National Science Foundation
Jill Denner (ETR), Gerlinde Brady (Cabrillo College), Tom Rebold (Monterey Peninsula College)
This project is building technical education pathways that motivate and prepare rural, high school students from underrepresented groups to enter and stay on information and communications technology (ICT) pathways. It involves two key strategies: building strong, sustainable partnerships across high schools, community colleges, and employers, and infusing ICT skills into digital media high school classes and aligning them with college classes and workforce needs. This “stealth recruitment” approach is in contrast to most efforts that take a marketing approach that tries to convince students of the value of ICT classes; instead it leverages students’ interests in digital media and contextualizes their learning.

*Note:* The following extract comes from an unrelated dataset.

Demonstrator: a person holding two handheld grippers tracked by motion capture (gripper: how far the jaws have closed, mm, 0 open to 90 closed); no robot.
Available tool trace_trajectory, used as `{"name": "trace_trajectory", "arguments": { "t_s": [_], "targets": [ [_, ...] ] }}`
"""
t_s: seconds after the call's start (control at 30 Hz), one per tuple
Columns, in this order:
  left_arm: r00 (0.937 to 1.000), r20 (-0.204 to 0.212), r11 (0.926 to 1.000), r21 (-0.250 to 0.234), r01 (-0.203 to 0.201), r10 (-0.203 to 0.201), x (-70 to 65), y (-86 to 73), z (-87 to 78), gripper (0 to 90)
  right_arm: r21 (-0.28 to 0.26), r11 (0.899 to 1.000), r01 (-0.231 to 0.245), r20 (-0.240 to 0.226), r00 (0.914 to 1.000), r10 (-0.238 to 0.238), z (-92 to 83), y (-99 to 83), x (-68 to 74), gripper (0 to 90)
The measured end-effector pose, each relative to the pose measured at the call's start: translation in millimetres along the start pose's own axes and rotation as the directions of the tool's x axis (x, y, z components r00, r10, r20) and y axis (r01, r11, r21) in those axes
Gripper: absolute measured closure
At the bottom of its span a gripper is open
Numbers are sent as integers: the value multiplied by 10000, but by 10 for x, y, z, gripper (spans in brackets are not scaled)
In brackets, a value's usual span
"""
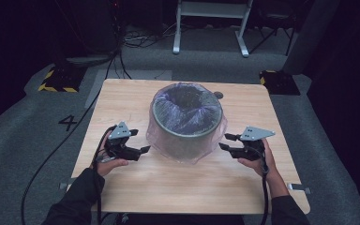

The approach is being developed and pilot tested by three community colleges, in partnership with high school teachers, employers, and intermediary organizations. Data will be collected from six college faculty, six high school teachers, 120 high school students, and 2-4 employers to determine the impact and feasibility of the proposed strategy to increase diversity in ICT college classes. The findings will inform efforts to build sustainable partnerships and coherent pathways into ICT. Other impacts include providing training, support, and resources for high school teachers in ICT, and for college faculty in recruiting and retaining underrepresented students. The project will also determine whether a stealth marketing approach is effective for recruiting a more diverse student population into ICT courses and preparing and motivating them to meet workforce needs.